Assignment
Would you repeat word for word the lines of the listing that follows, from the one with "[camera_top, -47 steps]" up to and including the one with "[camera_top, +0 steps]", and leave out the images?

******

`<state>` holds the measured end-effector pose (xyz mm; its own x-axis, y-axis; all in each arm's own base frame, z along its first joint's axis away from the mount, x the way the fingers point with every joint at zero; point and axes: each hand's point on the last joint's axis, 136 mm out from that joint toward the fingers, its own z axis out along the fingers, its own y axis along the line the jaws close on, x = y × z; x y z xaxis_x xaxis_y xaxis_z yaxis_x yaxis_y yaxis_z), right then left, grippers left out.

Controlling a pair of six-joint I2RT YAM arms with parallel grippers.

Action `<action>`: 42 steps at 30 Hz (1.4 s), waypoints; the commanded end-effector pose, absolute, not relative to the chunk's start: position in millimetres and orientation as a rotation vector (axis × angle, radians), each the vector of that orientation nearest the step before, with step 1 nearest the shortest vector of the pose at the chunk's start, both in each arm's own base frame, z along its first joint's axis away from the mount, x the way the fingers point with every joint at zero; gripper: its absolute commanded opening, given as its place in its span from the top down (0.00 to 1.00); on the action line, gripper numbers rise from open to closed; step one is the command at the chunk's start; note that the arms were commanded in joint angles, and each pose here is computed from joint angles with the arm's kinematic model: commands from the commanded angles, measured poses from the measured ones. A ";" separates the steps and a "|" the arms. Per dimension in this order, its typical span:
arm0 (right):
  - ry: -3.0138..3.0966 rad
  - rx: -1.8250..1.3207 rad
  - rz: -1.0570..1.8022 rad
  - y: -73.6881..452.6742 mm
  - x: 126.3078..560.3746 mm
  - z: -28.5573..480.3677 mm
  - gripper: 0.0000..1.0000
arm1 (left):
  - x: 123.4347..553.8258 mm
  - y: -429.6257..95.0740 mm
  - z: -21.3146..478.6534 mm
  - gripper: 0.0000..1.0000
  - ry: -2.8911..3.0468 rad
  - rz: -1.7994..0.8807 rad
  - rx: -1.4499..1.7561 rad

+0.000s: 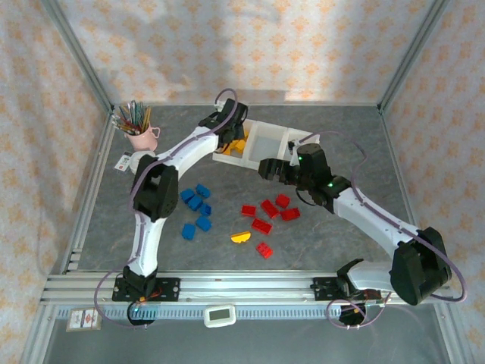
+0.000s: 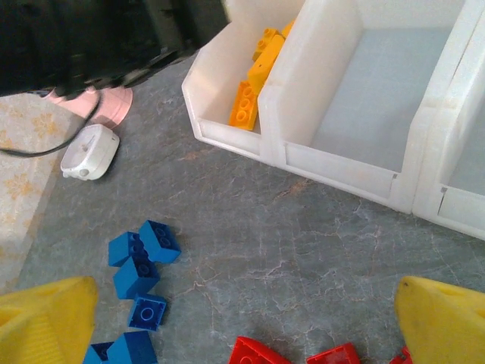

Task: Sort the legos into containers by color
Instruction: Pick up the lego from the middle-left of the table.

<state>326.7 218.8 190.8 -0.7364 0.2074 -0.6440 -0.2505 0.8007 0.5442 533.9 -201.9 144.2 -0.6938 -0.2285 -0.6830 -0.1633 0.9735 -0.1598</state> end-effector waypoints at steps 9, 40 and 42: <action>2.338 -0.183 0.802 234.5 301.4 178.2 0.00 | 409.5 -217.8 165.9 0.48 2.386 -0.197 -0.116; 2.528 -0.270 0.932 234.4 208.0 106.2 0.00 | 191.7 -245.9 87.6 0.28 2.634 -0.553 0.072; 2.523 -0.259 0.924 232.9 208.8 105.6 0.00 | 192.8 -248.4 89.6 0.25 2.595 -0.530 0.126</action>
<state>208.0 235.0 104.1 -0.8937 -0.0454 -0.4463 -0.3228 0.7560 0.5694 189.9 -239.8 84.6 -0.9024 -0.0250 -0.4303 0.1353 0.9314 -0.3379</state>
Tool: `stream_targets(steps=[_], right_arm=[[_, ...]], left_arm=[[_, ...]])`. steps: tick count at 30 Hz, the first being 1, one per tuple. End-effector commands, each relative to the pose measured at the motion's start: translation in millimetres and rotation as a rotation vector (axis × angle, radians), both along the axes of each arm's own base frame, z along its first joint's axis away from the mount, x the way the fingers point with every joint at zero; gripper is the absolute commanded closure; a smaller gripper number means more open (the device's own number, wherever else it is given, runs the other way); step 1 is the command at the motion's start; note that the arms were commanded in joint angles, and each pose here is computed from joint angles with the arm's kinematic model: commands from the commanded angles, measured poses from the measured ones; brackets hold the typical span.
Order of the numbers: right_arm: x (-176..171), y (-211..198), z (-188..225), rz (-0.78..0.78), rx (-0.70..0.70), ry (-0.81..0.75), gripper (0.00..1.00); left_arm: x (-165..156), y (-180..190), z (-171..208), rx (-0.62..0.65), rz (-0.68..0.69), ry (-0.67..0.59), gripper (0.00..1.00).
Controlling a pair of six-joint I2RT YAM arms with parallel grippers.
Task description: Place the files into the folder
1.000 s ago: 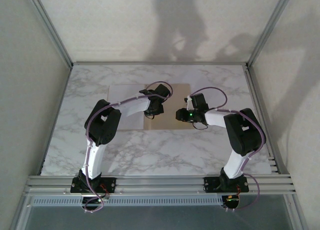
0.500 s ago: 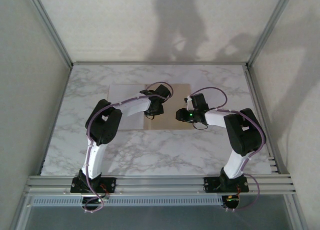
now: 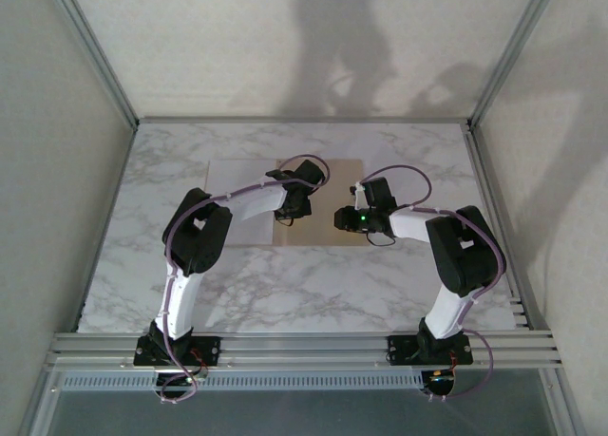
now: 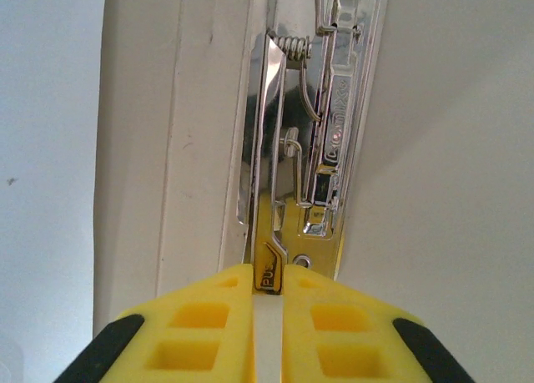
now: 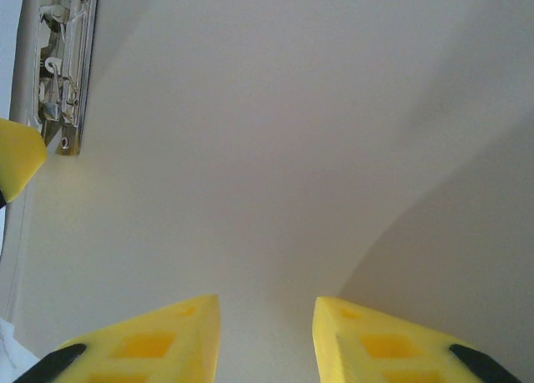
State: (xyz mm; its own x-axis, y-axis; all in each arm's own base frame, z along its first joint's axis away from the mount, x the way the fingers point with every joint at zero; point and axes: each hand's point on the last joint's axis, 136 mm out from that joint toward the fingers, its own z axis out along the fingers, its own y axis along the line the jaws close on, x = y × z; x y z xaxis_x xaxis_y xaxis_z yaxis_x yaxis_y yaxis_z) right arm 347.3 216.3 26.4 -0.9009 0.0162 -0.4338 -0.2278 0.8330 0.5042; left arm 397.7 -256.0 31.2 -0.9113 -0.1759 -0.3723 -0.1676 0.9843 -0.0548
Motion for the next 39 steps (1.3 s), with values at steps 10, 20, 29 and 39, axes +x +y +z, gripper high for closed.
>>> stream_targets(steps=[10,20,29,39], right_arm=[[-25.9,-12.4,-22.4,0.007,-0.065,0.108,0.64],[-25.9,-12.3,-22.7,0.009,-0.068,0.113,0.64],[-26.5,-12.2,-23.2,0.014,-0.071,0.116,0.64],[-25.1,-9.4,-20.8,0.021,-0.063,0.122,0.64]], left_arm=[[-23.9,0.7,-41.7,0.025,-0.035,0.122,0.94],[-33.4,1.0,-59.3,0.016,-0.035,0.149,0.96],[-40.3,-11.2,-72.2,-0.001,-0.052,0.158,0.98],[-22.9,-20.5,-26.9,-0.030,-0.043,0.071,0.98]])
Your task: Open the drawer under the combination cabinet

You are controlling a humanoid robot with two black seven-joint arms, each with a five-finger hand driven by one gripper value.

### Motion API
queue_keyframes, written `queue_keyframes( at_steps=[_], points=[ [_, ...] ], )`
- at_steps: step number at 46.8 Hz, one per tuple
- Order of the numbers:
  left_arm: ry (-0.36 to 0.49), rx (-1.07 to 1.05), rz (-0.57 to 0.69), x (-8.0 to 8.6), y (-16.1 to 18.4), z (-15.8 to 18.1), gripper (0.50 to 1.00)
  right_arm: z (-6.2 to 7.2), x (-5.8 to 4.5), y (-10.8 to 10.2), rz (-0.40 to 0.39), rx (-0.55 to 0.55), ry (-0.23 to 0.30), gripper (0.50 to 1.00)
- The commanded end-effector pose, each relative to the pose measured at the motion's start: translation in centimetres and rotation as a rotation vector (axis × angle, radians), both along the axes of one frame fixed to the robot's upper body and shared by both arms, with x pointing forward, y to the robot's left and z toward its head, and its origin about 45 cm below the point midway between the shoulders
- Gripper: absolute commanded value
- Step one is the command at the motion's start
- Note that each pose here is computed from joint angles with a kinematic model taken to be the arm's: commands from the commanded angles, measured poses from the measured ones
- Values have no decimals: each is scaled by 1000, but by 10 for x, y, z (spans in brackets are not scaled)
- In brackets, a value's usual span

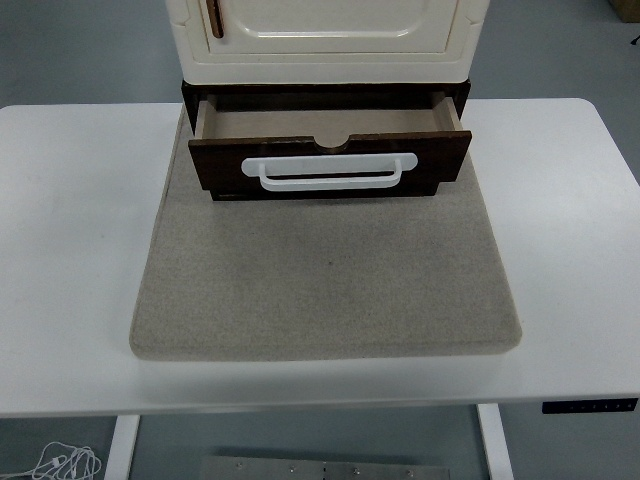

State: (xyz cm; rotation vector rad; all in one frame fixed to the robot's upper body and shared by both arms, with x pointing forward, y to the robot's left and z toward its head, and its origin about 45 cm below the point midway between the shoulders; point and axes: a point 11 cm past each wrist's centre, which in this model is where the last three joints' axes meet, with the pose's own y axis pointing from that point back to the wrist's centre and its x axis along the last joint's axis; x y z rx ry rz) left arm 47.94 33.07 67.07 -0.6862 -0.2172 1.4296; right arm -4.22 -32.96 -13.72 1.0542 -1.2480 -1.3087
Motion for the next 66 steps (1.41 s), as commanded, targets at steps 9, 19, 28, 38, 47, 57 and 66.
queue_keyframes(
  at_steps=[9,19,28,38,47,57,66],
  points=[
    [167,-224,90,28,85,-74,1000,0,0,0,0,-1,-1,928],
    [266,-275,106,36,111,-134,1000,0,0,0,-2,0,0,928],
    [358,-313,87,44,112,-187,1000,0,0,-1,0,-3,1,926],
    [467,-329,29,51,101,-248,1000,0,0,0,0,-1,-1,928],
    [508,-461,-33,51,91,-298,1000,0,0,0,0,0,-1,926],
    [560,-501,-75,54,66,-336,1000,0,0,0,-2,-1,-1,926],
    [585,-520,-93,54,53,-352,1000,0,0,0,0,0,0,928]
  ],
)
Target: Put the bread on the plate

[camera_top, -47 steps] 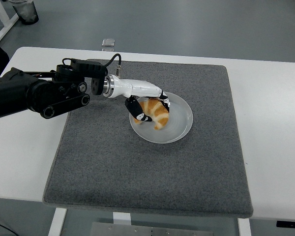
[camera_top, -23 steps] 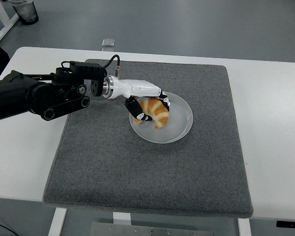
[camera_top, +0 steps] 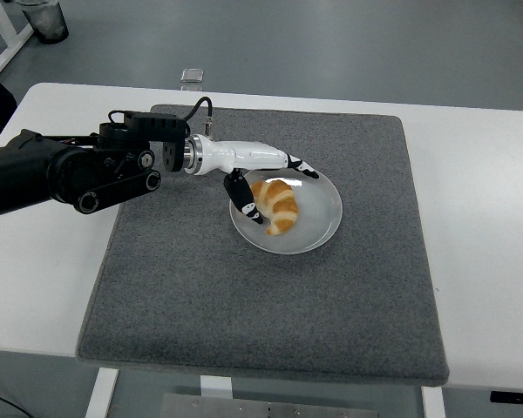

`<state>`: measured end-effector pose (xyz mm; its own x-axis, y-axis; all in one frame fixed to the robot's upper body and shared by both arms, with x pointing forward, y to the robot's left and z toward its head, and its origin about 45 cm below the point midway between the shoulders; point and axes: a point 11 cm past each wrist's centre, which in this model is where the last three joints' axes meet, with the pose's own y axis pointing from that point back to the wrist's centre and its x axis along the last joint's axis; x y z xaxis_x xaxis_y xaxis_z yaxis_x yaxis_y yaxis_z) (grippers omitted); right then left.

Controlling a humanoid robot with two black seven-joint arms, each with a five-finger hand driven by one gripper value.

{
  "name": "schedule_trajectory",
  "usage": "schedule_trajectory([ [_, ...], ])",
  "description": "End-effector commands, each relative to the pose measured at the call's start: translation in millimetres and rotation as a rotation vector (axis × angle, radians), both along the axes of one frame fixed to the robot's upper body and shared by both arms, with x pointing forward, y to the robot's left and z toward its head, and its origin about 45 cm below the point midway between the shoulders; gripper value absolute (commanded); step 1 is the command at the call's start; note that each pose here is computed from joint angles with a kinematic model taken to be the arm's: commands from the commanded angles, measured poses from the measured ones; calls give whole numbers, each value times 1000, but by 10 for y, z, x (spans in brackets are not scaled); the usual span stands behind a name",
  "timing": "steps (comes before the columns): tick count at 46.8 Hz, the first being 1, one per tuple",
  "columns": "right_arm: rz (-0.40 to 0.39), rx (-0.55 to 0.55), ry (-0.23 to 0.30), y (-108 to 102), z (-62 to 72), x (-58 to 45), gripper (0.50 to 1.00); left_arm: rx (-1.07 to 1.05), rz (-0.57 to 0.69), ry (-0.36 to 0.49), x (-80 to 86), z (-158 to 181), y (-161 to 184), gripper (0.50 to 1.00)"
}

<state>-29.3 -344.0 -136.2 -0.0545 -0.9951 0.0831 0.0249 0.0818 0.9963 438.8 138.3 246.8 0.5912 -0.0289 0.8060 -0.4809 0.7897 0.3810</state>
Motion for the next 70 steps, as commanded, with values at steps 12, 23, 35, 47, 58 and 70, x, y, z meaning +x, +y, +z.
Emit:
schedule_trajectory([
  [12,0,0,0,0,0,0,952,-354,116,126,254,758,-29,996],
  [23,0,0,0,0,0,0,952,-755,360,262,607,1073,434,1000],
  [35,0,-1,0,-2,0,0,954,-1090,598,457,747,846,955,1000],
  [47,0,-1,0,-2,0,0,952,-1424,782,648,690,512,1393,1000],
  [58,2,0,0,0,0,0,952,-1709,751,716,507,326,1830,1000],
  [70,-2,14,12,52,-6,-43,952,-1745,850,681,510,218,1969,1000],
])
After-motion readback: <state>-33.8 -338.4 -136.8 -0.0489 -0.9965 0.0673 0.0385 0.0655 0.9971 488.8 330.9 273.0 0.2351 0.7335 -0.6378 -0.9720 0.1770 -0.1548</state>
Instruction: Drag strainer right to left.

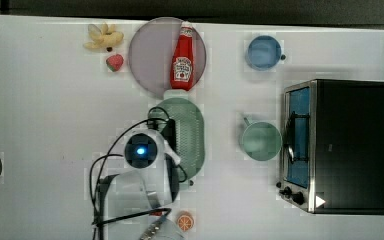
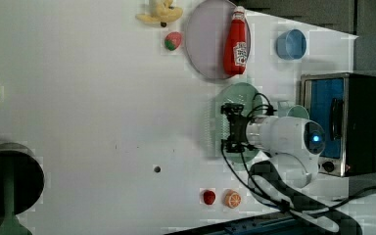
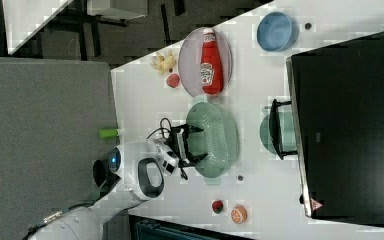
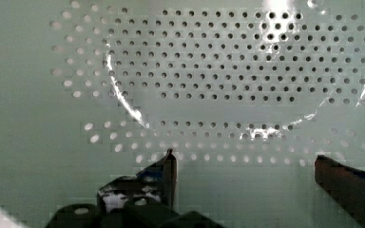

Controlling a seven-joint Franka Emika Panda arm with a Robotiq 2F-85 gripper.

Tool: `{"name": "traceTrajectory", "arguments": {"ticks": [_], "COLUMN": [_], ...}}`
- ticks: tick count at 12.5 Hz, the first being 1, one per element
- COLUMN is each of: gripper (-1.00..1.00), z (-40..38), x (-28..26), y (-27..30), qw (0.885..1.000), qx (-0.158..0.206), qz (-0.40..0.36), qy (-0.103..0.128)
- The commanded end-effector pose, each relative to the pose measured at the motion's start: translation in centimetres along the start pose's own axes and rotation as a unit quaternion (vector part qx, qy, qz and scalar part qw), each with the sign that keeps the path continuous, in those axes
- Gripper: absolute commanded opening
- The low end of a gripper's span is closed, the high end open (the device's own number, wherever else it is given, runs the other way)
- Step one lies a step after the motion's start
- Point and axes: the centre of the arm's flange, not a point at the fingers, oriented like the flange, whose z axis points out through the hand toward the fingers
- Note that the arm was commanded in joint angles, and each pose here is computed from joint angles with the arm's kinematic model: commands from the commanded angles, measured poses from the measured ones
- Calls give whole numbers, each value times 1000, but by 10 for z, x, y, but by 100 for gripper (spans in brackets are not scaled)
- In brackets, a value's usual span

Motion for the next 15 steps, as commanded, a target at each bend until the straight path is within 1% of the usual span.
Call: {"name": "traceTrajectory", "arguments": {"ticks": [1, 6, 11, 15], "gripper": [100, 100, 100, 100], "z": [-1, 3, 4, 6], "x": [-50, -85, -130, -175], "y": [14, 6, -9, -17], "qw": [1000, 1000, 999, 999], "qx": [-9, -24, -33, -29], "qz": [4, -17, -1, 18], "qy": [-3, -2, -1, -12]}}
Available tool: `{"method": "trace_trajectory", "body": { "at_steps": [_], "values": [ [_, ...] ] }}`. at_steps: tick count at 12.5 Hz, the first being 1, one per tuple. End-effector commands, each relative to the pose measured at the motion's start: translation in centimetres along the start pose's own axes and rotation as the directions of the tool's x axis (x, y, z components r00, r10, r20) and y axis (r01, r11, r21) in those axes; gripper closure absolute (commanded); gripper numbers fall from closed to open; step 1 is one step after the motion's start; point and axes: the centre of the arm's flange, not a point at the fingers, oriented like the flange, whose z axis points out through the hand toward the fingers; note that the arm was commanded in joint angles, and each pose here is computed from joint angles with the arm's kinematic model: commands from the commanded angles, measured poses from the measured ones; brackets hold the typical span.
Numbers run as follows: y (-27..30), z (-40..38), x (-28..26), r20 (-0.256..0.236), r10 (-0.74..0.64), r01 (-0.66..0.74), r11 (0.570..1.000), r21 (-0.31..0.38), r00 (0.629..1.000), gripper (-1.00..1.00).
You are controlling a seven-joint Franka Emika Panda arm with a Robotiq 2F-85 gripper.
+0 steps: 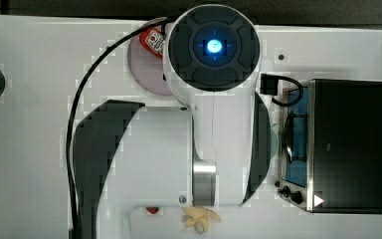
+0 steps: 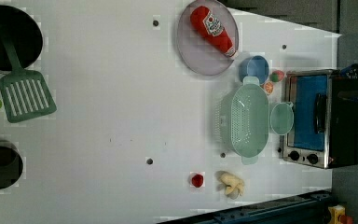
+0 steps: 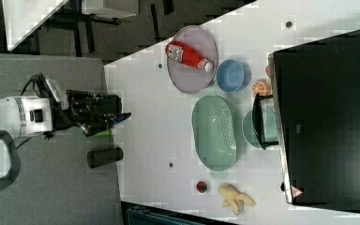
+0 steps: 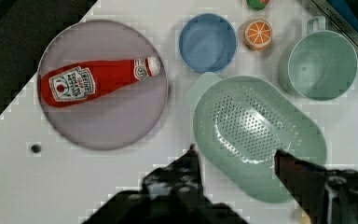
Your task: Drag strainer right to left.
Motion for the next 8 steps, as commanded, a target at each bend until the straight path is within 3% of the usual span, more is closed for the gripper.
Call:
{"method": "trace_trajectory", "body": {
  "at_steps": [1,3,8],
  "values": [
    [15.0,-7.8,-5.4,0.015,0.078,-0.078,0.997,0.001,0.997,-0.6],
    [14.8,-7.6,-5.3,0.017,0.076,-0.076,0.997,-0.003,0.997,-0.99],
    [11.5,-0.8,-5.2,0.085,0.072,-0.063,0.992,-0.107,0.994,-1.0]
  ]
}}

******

Exercise result
[camera_top, -47 steps] 
[camera_top, -23 steps] 
[camera_top, +0 steps] 

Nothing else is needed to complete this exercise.